One week of my half marathon training done. Yah!

I thought I would update you with various aspects of the training and how I go along the way. I'm aiming to update you every Sunday evening or Monday morning/afternoon/evening (depending how busy I am :D).

So, I’m using Half Marathon Coach, which takes a bit to get used to (like I didn’t realise you could actually swap around the training days, which is very useful!) but seems to be really good.

As I had 15 weeks until my half marathon, it gave me a 14 week program with one week ‘pre-training’ as a more gentle introduction to the program.

My pre-training week consisted of:

Tuesday – Rest. (It was a struggle, but I did it :D).

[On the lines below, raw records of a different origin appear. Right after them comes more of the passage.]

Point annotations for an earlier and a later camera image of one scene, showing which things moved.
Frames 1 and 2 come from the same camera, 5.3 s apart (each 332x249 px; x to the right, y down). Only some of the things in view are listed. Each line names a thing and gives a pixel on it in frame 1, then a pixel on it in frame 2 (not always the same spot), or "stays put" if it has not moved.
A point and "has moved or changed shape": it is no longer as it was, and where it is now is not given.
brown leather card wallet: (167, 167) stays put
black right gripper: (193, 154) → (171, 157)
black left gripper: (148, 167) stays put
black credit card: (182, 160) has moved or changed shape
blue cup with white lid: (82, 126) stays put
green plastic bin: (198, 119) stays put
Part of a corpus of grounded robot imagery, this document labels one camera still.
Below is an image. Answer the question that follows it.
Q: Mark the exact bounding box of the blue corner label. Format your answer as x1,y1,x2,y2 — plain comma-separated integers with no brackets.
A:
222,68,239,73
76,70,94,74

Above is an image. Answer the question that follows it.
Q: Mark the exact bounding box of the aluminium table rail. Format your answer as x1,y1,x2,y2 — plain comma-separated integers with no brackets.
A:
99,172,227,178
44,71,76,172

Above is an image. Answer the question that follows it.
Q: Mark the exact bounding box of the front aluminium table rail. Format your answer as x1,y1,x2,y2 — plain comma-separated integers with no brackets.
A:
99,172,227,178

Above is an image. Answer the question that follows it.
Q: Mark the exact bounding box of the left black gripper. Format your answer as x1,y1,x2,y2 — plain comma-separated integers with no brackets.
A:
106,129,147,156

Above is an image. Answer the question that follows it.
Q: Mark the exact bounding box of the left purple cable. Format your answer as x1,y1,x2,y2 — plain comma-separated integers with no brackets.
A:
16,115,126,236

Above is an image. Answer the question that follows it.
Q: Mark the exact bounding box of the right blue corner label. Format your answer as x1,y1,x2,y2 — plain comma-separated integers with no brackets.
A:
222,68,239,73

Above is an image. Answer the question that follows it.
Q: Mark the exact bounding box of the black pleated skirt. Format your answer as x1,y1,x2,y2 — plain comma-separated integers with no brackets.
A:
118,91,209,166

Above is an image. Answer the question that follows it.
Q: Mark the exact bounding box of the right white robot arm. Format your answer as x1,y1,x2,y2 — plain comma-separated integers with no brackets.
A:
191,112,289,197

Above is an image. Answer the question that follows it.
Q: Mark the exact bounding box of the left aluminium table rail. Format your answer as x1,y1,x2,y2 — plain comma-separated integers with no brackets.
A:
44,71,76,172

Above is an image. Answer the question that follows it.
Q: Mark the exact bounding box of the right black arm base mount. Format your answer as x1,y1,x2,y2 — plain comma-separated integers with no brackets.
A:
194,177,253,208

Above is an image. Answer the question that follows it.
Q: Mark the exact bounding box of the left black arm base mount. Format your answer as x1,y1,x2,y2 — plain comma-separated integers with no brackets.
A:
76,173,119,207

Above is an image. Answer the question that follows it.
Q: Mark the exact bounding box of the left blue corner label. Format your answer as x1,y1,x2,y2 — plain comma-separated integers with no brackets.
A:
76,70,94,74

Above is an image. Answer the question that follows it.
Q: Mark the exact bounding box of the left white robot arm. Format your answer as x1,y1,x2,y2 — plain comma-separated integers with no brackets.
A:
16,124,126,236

Wednesday – 15 minute easy (1 minute run with 1 minute walk). I was feeling pretty gun-ho after my day of rest, so did 30 minutes at an easy pace, with a few minutes walking in the middle to break it up. Felt pretty awesome afterwards, I have to admit.

Thursday – 1 hour cross training. Did 30 minutes on the elliptical trainer and then 30 minutes on the bike. Wasn’t really going hard, but built up a sweat and stuck out the whole time, so that was something. (was watching Top Gear’s trip across Africa, at one point was laughing so hard I almost fell of the machine. Yeah, I got a few stares. But it was really funny!)

Friday – easy 20minutes. I actually swapped Saturday and this, so I rested today.

Saturday – Rest. Did Friday’s easy 20 minutes. After warming up, did 20minutes straight at an easy pace. Working out what is ‘easy’ what is ‘pace’ and what is ‘long and easy’ is probably the most difficult thing. It’s going to take a bit of trial and error to see what works best.

Sunday – 30 minutes long. Did it at a slightly slower than ‘easy’ pace. It was good to start working up to the longer runs, because while my body is perfectly able to do them, I just don’t have the appropriate mindset just yet to say – get on there and just keep going for an hour. So the 20 then the 30 was a good intro.

So, will need to work on adjusting my pacing for the different types of runs so I can get the most out of them.

I'm also trying to bring my weight down a bit over the training period, so I don't have to lug as much around the course.

I want to drop 0.5kgs per week, which is a reasonably amount (I could probably lose more if I tried, but I'd be happy with losing 7kgs, which would get me just under 70kgs).

I weighed myself after my 'long' run on Sunday (normally I think I'll try to weight myself before the long run so I don't take into account dehydration as the run increases in length).

Pre-week 1 weight: 76.3kgs.

Pre-week 1 Speeds:
'Easy' pace - 9km/h.
'Long' pace - 8km/h.

(I know this is almost walking for some people, but they are a steady plod for me.)

Hoping in a month to have my easy at 10km and my long at 9km.

As you can see, am not a super guru at running. So if I can do it, I'm sure you can work your way towards your goal as well!